Harvey soon lost his job at the Princeton hospital and took the brain to Philadelphia, where it was carved into 240 pieces and preserved in celloidin, a hard and rubbery form of cellulose. He divvied up the pieces into two jars and stored them in his basement.

After [Harvey’s] wife threatened to dispose of the brain, he returned to retrieve it and took it with him to the Midwest. For a time he worked as a medical supervisor in a biological testing lab in Wichita, Kansas, keeping the brain in a cider box stashed under a beer cooler. He moved again, to Weston, Missouri, and practiced medicine while trying to study the brain in his spare time, only to lose his medical license in 1988 after failing a three-day competency exam. The two men routinely met for drinks on Burroughs’s front porch. Harvey would tell stories about the brain, about cutting off chunks to send to researchers around the world. Burroughs, in turn, would boast to visitors that he could have a piece of Einstein any time he wanted.

He then relocated to Lawrence, Kansas, took an assembly-line job in a plastic-extrusion factory, moved into a second-floor apartment next to a gas station, and befriended a neighbor, the beat poet William Burroughs

To fast forward a bit: Come 1985, Harvey and collaborators in California published the first study of Einstein’s brain, claiming that it had an abnormal proportion of two types of cells, neurons and glia. The researchers behind these studies say studying Einstein’s brain could help uncover the neurological underpinnings of intelligence.

But that premise is nonsense and the studies are bunk, at least according to Terence Hines, a professor of psychology at Pace University.
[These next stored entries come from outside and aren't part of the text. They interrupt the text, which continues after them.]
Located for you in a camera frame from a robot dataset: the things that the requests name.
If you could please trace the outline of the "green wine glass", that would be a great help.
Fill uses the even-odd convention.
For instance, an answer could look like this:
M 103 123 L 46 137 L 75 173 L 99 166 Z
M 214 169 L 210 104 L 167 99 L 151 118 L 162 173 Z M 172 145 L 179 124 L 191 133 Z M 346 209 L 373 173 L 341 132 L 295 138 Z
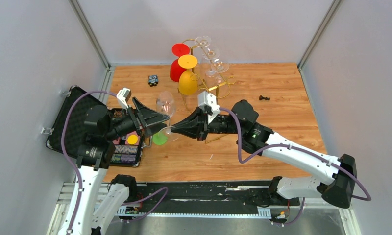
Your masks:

That study was followed by five others (the most recent published just this month), reporting additional differences in individual cells or in particular structures in Einstein’s brain

A couple of weeks ago, Hines presented a poster at the Cognitive Neuroscience Society annual meeting outlining all of the ways in which each of the six studies is flawed. Some highlights:

–In the original 1985 report, Harvey and his collaborators found that in Brodmann Area 39 – a region where the temporal, parietal, and occipital lobes meet – Einstein’s neuron-to-glia ratio was significantly https://hookupdate.net/escort-index/las-cruces/ smaller than it was in the same area in 11 control brains. But the control group was not all that well controlled: the brains came from people age 47 to 80 years old, whereas Einstein died at age 76. The controls brains were also fresh, whereas Einstein’s had been languishing in basements and beer coolers for three decades. Perhaps most problematic, counting cells is a subjective business, and the researchers performing the cell counts were not blind to which tissue was Einstein’s and which was not.